## What is required
Please copy out the lines in the entries that contain "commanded".

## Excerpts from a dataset
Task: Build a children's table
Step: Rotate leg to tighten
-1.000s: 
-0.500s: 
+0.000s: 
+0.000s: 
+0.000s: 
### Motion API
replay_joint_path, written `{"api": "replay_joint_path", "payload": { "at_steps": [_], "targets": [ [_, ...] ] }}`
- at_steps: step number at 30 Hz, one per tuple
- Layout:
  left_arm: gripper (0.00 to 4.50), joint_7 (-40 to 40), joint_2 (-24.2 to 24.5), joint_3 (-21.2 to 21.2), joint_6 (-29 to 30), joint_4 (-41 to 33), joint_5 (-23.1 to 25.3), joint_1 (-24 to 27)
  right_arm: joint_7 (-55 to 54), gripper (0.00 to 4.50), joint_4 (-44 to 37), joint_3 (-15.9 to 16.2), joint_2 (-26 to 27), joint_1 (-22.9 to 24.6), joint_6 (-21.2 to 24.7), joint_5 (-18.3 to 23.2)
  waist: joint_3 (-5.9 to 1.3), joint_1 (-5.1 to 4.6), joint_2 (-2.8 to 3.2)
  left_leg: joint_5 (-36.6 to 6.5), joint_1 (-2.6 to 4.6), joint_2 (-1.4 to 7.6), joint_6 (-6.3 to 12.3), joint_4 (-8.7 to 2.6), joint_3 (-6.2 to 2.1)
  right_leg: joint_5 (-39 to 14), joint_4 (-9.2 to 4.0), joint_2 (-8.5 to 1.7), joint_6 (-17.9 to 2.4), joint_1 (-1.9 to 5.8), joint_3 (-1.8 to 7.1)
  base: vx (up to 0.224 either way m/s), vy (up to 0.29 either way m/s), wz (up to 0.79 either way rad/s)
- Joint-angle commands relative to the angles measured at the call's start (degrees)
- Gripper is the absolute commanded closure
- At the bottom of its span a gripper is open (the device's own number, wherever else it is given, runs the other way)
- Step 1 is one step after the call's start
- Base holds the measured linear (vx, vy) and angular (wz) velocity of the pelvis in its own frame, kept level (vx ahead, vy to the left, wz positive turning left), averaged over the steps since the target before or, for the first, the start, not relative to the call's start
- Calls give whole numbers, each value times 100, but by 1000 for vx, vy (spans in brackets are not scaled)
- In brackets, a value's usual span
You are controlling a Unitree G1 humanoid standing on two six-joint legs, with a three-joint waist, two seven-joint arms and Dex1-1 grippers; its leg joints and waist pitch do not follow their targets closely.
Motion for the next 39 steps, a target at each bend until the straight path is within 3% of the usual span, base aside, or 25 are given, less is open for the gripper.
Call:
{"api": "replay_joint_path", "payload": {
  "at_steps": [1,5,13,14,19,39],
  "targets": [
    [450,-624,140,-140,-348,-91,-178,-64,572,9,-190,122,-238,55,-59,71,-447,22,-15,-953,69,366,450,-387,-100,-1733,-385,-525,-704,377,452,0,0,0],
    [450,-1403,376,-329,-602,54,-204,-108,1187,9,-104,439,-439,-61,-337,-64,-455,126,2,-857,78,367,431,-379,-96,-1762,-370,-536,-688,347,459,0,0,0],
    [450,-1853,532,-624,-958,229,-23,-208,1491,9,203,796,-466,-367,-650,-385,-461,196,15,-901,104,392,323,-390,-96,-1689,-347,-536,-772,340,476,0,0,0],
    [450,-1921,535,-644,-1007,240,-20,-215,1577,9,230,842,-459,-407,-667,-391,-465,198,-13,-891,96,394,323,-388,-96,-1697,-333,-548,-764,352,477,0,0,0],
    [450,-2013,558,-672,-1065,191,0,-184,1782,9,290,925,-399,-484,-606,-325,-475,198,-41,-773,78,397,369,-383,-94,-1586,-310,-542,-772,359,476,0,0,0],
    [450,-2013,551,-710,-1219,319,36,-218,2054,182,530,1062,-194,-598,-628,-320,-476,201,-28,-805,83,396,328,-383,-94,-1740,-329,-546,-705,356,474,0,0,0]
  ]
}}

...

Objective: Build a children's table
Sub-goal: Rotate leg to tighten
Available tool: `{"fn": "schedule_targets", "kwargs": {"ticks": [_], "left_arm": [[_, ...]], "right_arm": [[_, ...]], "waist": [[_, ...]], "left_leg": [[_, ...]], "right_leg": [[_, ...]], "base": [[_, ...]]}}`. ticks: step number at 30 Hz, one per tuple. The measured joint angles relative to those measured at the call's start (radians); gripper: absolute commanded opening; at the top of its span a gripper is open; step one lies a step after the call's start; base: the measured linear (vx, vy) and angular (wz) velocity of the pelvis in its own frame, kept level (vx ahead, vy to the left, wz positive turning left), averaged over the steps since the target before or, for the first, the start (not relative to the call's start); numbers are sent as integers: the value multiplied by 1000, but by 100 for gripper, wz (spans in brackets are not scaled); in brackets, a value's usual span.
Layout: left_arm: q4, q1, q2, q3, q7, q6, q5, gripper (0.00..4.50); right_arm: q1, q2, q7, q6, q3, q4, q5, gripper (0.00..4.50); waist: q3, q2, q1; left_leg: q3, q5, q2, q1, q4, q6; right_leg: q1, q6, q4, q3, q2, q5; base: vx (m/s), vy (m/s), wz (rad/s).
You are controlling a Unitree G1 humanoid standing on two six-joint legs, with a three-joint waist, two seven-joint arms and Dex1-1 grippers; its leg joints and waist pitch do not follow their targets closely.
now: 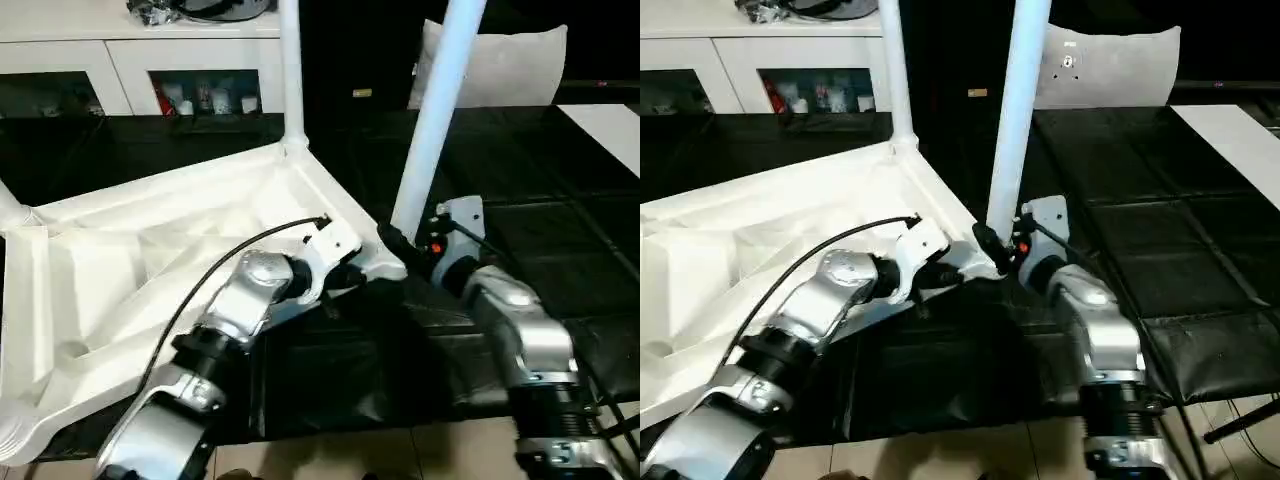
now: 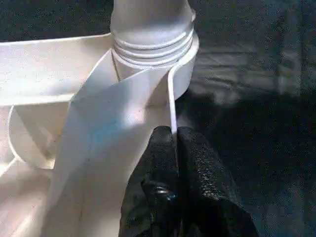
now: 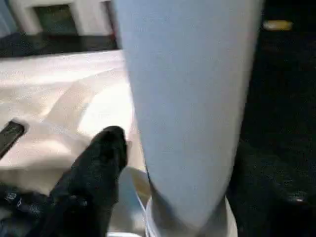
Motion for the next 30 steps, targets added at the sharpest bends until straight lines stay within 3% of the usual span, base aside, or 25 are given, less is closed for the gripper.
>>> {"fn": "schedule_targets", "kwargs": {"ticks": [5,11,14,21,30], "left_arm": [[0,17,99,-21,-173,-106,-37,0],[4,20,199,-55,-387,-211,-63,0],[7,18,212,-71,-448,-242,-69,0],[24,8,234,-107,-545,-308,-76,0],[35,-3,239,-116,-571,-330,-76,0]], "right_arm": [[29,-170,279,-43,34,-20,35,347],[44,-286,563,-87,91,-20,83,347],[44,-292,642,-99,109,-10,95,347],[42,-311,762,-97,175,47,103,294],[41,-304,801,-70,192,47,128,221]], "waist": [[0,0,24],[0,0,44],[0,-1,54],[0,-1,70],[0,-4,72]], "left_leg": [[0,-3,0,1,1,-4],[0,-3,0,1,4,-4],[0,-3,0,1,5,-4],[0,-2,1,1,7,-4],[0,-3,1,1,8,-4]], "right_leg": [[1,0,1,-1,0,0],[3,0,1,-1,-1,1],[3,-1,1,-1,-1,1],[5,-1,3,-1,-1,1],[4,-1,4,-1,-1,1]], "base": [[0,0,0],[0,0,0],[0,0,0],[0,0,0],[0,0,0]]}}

## Reply to the task
- Gripper is the absolute commanded closure
Available tool: `{"fn": "schedule_targets", "kwargs": {"ticks": [_], "left_arm": [[_, ...]], "right_arm": [[_, ...]], "waist": [[_, ...]], "left_leg": [[_, ...]], "right_leg": [[_, ...]], "base": [[_, ...]]}}`. ticks: step number at 30 Hz, one per tuple. The measured joint angles relative to those measured at the call's start (radians); gripper: absolute commanded opening; at the top of its span a gripper is open; step one lies a step after the call's start; base: the measured linear (vx, vy) and angular (wz) velocity of the pelvis in its own frame, kept level (vx ahead, vy to the left, wz positive turning left), averaged over the steps since the target before or, for the first, the start (not relative to the call's start); numbers are sent as integers: the value multiplied by 1000, but by 100 for gripper, wz (spans in brackets are not scaled); in brackets, a value's usual span.

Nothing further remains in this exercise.